• **PROBLEM DESCRIPTION**
Every line from the beginning of the data through the line containing "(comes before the" should be reproduced exactly, and no further lines should be output.

• **DATASET EXCERPT**
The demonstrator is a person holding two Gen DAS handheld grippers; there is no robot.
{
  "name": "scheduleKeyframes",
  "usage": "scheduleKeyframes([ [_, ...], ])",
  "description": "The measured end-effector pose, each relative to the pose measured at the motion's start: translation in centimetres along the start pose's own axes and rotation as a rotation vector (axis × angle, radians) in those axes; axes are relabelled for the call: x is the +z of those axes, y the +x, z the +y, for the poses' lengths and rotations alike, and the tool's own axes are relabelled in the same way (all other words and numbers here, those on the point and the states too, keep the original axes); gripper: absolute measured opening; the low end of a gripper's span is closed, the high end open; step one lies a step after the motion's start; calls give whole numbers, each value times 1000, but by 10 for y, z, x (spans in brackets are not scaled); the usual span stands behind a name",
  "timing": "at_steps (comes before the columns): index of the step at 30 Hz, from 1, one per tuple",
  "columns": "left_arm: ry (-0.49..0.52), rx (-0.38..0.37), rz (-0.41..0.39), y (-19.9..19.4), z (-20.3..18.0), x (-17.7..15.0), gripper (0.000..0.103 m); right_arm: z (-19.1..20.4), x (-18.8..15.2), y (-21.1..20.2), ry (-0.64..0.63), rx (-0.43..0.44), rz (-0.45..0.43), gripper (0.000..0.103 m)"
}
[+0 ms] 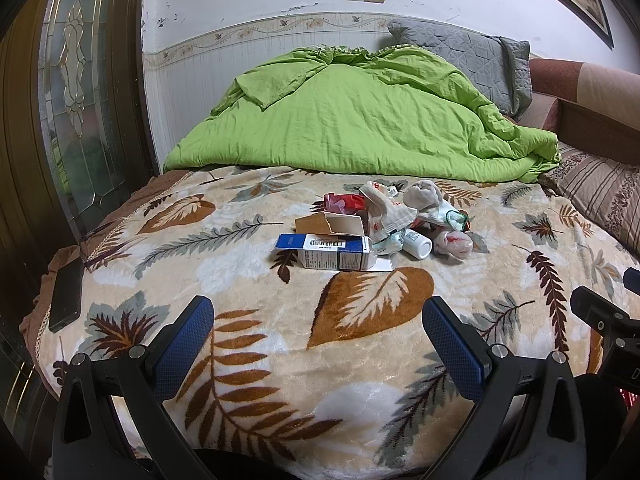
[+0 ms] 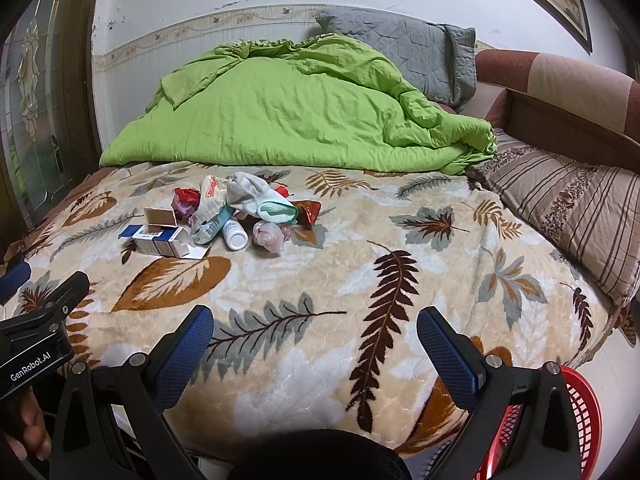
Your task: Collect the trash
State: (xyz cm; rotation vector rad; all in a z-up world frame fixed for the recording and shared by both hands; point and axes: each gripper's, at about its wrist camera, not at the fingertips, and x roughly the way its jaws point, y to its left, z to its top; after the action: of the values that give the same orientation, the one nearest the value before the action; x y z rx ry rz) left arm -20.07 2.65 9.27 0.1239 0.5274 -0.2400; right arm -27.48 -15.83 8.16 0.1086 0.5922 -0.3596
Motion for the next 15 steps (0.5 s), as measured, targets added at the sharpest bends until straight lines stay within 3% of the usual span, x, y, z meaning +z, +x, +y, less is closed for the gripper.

• **ANSWER FOR THE TASK**
The demonstrator is a person holding two Gen DAS handheld grippers; there is no robot.
{
  "name": "scheduleKeyframes",
  "usage": "scheduleKeyframes([ [_, ...], ])",
  "description": "The measured end-effector pose, each relative to the pose measured at the motion's start: translation in centimetres along the start pose's own axes and rotation as a rotation vector (axis × angle, radians) in those axes; axes are relabelled for the call: x is the +z of those axes, y the +x, z the +y, for the poses' lengths and rotations alike, and the tool's own axes are relabelled in the same way (all other words and numbers here, those on the point and the states too, keep the original axes); gripper: absolute measured opening; the low end of a gripper's span is closed, the high end open; step one lies a step after the motion's start; calls give whole numbers, each value times 1000, but by 10 for y, z, x (spans in brackets are not scaled); the usual span stands behind a name",
  "timing": "at_steps (comes before the columns): index of the step at 30 Hz, from 1, one per tuple",

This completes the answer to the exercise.